The focal point of the paper is to compare and contrast a website article and a book on the parameters of management of investments. For the purpose, two different texts are taken into consideration. The first one is ‘How To Manage Your Investments In Turbulent Times’ by Janice Revell, published in the Money Magazine on October 24 2007. The second text is ‘The Money Book: Smart Ways to Manage Your Money & Make it Grow’ by Annette Sampson, published by Allen & Unwin on 2007. Both the texts deal about investments and its managements from the perspective of the general mass who are interested in share markets and relevant investments.
Revell indicates that any large business house, consumer expenditures or governmental schemes may borrow public money in the form of selling shares. It is the function of large financial institutions, such as banks, to issue or generate credit transactions. A smooth inflow of credit between the borrower and the lender is what establishes ideal market conditions. A credit crunch occurs when there occurs a lack of obtainable credit in the market and the borrowers cannot find adequate finance. Usually such a phenomenon happens when the creditors are unwilling to invest more money or hike up their interest rates to such exorbitant levels that it becomes virtually impossible for the lender to borrow. The central question, then, is why do the creditors suddenly refuse to invest more money? Actually, far from being an isolated fact, it is a part of a complex chain reaction.
The author feels that the lenders reel under deficit money supply when they fail to realize the interest or even the actual capital they had invested on companies or institutions, which accrued a disastrous amount of losses. Such loss incurring companies cannot return the money they had borrowed from the creditors and have to default payment. However, when the prices begin to fall, even the bank has to sell out at considerably lower prices and suffer huge losses. The author finds solution in 401(K) game plan. He mentions, “if you have a decent time horizon and you’re diversified, your best bet in a volatile market is to simply let your 401(k) do its thing. Resist the urge to mess with it. You won’t regret it” (Revell, para 15) The entire article is focused on the game plan and effective measures to counter recession and thus manage investments in a better manner.
On the other hand, Sampson presents an overall view of the money market with emphasis in the aspects of peripheral evaluation of the investment market. This text, like the former one, is directed to the general and casual investors. The author makes note of the developing recession and indicates that the financial market has been loosing, more than making money. The consumers in USA have been living beyond their earnings. They have been constantly borrowing money to pay for their houses and sustain their everyday requirements.
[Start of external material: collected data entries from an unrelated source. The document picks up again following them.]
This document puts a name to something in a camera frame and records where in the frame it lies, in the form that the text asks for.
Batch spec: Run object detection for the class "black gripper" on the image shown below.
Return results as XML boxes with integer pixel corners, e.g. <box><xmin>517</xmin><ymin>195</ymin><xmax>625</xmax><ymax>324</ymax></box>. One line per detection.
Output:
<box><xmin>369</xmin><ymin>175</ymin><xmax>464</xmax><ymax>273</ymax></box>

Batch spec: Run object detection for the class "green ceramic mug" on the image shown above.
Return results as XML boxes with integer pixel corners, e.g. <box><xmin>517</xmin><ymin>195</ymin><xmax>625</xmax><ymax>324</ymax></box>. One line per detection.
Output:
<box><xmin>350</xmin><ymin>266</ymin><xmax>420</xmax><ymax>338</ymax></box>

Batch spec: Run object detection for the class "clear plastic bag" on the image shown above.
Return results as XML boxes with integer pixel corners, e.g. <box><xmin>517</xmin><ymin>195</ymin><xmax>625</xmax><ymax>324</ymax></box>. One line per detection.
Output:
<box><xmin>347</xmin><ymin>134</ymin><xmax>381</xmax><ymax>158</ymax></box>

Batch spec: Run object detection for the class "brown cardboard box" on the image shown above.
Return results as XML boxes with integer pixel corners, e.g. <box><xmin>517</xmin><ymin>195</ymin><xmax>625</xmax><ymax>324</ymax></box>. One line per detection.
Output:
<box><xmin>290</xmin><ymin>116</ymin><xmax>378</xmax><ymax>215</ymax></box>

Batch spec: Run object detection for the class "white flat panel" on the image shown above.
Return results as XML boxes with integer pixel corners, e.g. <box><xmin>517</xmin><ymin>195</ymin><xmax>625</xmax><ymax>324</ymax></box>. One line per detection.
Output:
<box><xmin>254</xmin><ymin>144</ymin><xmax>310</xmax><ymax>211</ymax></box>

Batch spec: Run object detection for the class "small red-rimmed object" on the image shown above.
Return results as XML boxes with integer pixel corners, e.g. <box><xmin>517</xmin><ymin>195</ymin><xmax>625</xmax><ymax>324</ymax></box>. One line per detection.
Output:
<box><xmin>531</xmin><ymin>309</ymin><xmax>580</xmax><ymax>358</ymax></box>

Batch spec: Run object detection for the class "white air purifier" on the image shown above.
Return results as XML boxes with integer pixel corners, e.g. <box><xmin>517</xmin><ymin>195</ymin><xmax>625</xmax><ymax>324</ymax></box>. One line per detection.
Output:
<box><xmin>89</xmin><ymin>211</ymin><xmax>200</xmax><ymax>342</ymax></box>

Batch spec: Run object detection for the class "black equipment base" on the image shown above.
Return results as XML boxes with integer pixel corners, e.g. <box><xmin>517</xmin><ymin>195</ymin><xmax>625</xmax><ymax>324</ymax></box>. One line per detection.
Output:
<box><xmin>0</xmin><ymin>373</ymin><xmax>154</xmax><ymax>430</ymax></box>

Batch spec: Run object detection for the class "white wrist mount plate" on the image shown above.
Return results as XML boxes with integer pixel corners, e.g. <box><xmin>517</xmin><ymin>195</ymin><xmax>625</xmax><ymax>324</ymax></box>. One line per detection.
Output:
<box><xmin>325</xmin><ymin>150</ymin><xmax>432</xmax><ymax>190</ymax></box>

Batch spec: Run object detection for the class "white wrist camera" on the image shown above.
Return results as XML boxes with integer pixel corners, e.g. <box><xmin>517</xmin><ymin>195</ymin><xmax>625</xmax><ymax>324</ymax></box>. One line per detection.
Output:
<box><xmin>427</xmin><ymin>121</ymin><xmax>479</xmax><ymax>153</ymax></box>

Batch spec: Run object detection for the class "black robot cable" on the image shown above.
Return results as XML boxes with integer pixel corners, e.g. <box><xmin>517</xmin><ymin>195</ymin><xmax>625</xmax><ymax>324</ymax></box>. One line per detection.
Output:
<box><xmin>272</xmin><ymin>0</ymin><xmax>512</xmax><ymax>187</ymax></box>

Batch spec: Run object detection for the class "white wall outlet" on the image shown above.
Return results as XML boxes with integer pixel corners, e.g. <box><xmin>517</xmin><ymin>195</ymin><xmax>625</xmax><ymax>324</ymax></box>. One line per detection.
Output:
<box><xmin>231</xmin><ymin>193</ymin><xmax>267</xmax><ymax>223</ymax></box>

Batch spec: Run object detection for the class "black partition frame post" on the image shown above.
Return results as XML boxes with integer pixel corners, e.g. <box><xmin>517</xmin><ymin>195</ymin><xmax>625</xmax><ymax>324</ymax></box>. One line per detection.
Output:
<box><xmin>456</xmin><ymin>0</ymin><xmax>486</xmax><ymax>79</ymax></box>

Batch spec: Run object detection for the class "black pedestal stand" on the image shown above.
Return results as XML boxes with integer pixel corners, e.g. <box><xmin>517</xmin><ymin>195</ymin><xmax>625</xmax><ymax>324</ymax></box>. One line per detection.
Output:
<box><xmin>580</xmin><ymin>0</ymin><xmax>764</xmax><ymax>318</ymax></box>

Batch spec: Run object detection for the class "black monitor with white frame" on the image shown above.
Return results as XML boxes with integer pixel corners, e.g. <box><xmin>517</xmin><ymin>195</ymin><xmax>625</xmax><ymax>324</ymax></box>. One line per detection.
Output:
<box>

Most of the asset prices, like the cost of houses, have elevated rapidly, making it a huge burden on first time purchasers. The lenders have been practicing securitization, where they have clustered the poor-quality loans by mixing them with some good-quality mortgages, and selling the whole thing as a package of debt. They have also lessened the criteria for giving a loan. Under such parameters, the author mentions, “Their value appears to be rising and it’s easy to feel pleased with yourself and with your investment strategy” (Sampson, 119). However, it quickly reined that the basic of the money market is not a simple aspect and caution is the best policy in the given time in terms of managing investments.
However, it is interesting to note that the affects of investment management dealt in both the text is directly related to the general mass and the aspects of credit crisis is linked straightforwardly to these issues. It can be stated that in the event of magnifying unemployment and inflation of the present time, the Federal Bank cannot afford to sit still. It has to fight for a stable equilibrium in prices and combat unemployment. The most innovative plan to diminish the credit crunch has been to increase lending with the motivation tom restore liquidity to troubled markets and look after the demands of the inter-bank loaning facilities. The current crisis made the Federal Bank to decrease the interest rates on lent amounts and lengthen the time limit for the repayment of the loan. “Term Auction Facility” was adapted as a scheme for slow banks through which loans at a cheaper rate could be made available from discounts windows and the deals were guaranteed anonymity.
Thus, the relevance of these two texts is direct and effective in nature. However, Simpson is very positive in this respect though it is mentioned that it pays to be cautious. Sampson states, “The younger you are, the longer you’ll have to recover from any poor investment decisions, which means you can probably afford to take more risks” (Sampson, 122). The main aspect of Sampson text is mainly about positive vibe about ‘money management’ whereas, Revell sticks to a game plan as a bailout measure of investment management during crunch time investment.
Works Cited
Revell, J. “How To Manage Your Investments In Turbulent Times”. Money Magazine 2007: CNN-Money. Money magazine. NY. Web.
Sampson, Annette. The Money Book: Smart Ways to Manage Your Money & Make it Grow. New York: Allen & Unwin, 2000.